The base configuration of a tenant, as initially created in Creating a Tenant, should only be changed with extra care after the initial creation of the tenant. In particular, this includes the tenant's name and domain, as well as the configuration options affecting where and how data is persisted.

Example configuration file

The following is an example of a minimal configuration of a thingsHub tenant.

Example Configuration File
global:
  domain: thingshub.smartmakers.de
  name: example

  security:
    service_key: <randomly-generated service key>
    admin_password: <randomly generated password>
	password_policy_regex: <user defined regular expression>
    password_help_text: <user defined help text to show on user form>

  sql:
    host: hostname.domain:port
    database: example
    user: example
    password: <the example role's passsword on the sql server>

  tls:
    enabled: true
    cert: |
      -----BEGIN CERTIFICATE-----
      ...
      -----END CERTIFICATE-----
      -----BEGIN CERTIFICATE-----
      ...
      -----END CERTIFICATE-----
      -----BEGIN CERTIFICATE-----
      ...
      -----END CERTIFICATE-----
    key: |
      ----BEGIN RSA PRIVATE KEY-----
      ...
      -----END RSA PRIVATE KEY-----
YML

Updating a tenant’s configuration

The thingsHub helm chart repository is added with the following command:

$ helm repo add smartmakers https://helm.smartmakers.de
...
$ helm repo update
...
$
CODE

The helm repo update command needs to be repeated before every upgrade to a newer version.

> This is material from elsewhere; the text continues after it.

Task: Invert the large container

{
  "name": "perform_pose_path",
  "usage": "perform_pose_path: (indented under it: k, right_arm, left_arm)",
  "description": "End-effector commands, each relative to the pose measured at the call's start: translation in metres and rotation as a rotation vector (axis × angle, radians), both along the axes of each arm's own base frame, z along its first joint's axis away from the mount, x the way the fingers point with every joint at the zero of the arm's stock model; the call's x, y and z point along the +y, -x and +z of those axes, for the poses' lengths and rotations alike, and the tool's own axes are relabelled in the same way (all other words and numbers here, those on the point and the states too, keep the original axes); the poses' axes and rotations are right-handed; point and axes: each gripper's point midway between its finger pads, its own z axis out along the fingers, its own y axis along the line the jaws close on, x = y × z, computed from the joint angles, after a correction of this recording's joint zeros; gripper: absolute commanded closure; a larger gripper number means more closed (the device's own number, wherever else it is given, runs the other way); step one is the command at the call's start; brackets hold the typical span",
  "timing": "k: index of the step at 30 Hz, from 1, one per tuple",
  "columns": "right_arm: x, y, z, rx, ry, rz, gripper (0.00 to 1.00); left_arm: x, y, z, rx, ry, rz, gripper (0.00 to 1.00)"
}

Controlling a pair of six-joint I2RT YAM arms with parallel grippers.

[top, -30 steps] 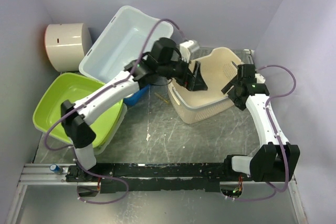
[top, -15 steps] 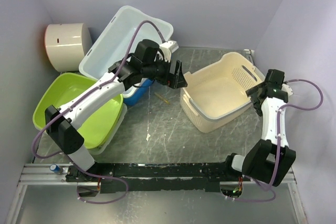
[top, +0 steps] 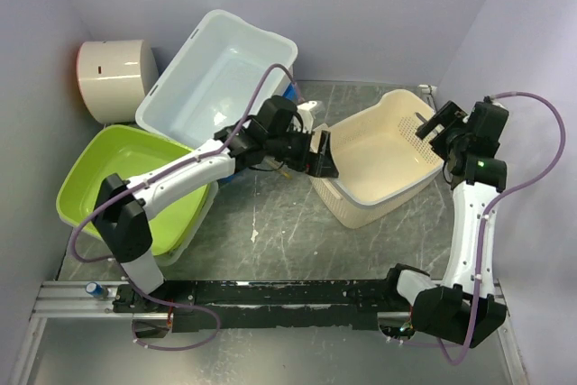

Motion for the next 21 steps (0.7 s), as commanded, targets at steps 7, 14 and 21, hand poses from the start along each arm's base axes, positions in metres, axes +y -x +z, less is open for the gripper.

To update a tenant configuration, first modify the config file as required, then run the helm tool with the following options:

$ helm upgrade --namespace <tenant> -f <tenant>.yaml <tenant> th-tenant
...
$
CODE

Helm chart configuration options

The thingsHub’s tenant chart is an umbrella chart which ties together multiple charts for the different services. Options which affect multiple sub-charts are put in the global section. Some of these options (wherever it makes sense) can be overridden for the sub-chart. These options are marked with an asterisk (*) at the end.

Name

Type

Description

global.domain

string

The base domain name, e.g. thingshub.smartmakers.de.

global.name

string

The name of the tenant, e.g. demo.

This must be alphanumeric, lowercase, and should be kept short but never longer than 63 characters. Dashes are allowed, neither in the beginning nor at the end and also never two consecutive ones.

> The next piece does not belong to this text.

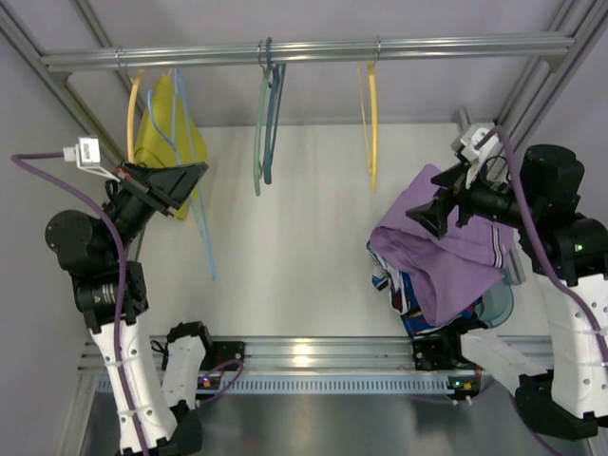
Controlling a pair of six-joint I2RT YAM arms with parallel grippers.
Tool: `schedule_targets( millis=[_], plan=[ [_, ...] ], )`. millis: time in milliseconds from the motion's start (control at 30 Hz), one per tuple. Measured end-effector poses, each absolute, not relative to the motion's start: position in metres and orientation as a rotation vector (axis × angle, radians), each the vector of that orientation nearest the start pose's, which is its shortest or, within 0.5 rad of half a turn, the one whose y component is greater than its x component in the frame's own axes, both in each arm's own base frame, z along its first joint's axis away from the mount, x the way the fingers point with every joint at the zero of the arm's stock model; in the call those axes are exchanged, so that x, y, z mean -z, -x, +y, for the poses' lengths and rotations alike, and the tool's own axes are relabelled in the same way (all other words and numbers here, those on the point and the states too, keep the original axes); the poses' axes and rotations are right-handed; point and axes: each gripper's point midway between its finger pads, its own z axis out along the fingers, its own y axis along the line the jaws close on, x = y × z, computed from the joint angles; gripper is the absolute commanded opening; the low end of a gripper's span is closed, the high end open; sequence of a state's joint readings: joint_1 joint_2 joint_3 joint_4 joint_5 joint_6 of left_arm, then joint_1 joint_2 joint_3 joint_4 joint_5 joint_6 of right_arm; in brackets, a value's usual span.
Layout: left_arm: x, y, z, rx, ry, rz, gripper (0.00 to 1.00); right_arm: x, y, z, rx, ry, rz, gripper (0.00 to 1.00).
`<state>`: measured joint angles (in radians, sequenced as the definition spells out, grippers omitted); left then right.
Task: Remove the trousers from the hanger
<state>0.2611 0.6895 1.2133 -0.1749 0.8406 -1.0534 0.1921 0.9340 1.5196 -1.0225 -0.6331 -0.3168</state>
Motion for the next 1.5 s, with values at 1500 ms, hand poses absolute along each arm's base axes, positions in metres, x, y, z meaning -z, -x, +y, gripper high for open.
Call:
schedule_targets(
  millis=[1500],
  plan=[
    [-0.459,-0.408,-0.164,1.384,0.303,1.706,0.0,-0.428,-0.234,0.155,-0.677,0.753,1.68,0.9]
  ],
)
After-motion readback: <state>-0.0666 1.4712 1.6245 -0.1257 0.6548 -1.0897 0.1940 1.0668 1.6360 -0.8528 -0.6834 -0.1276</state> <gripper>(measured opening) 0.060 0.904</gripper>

This is concatenated with the value of global.domain to create the full domain name of the tenant, e.g. demo.thingshub.smartmakers.de.

global.logos.light_name

string

The file name of the logo file. The filename suffix is used to identify the file type, e.g. svg or png.

global.logos.light_content

base64

The contents of the logo file encoded in base64. On Linux, the command cat <file> | base64 can be used to conveniently encode the file.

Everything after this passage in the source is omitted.